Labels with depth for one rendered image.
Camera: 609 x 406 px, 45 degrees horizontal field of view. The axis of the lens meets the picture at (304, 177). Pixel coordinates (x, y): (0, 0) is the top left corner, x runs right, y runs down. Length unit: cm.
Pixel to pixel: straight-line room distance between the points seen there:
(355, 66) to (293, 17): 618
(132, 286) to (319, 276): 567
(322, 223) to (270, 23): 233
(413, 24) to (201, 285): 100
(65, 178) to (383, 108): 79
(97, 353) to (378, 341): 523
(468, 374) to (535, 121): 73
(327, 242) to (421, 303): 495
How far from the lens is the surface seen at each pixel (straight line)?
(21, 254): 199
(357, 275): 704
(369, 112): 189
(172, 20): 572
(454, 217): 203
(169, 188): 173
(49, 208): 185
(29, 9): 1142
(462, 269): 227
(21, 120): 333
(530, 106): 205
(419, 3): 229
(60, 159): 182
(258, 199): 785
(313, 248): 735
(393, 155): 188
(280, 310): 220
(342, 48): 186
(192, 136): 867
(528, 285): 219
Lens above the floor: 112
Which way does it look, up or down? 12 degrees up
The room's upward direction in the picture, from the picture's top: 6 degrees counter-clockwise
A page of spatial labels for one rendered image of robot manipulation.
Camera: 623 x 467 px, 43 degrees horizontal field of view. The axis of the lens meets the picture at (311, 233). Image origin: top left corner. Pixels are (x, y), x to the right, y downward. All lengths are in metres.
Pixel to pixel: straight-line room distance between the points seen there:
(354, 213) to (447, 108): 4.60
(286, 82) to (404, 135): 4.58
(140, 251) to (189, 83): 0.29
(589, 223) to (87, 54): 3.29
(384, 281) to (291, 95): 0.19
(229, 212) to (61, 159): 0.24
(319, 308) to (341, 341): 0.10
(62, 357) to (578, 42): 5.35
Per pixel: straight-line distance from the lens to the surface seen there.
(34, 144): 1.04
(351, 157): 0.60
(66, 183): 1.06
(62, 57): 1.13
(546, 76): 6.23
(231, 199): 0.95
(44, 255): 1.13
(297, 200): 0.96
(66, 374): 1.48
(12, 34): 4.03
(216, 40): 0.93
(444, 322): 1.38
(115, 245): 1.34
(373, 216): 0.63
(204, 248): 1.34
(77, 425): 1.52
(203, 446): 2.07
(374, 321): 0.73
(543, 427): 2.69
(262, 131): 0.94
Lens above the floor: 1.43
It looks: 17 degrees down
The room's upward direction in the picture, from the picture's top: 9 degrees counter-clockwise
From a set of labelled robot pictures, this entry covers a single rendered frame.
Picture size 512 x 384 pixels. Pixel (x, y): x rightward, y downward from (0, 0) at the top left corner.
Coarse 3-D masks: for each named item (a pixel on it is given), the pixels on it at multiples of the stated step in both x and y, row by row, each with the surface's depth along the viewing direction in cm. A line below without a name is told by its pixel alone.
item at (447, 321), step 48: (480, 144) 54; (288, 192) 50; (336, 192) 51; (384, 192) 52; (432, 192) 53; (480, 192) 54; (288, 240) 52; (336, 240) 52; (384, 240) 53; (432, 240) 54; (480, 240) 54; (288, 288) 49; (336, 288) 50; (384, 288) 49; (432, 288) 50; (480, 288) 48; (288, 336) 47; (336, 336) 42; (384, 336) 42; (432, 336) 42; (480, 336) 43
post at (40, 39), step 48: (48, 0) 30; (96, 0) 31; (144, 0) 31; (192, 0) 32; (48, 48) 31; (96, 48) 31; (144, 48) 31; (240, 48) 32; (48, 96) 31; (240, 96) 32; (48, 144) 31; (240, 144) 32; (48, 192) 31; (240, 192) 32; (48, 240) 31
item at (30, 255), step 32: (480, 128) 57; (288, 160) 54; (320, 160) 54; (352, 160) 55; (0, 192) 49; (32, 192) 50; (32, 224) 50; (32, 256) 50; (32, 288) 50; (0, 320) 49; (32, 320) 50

- What the task requires -
Return only the count of lines in the listing above that hold the string "axis".

- Problem solution -
2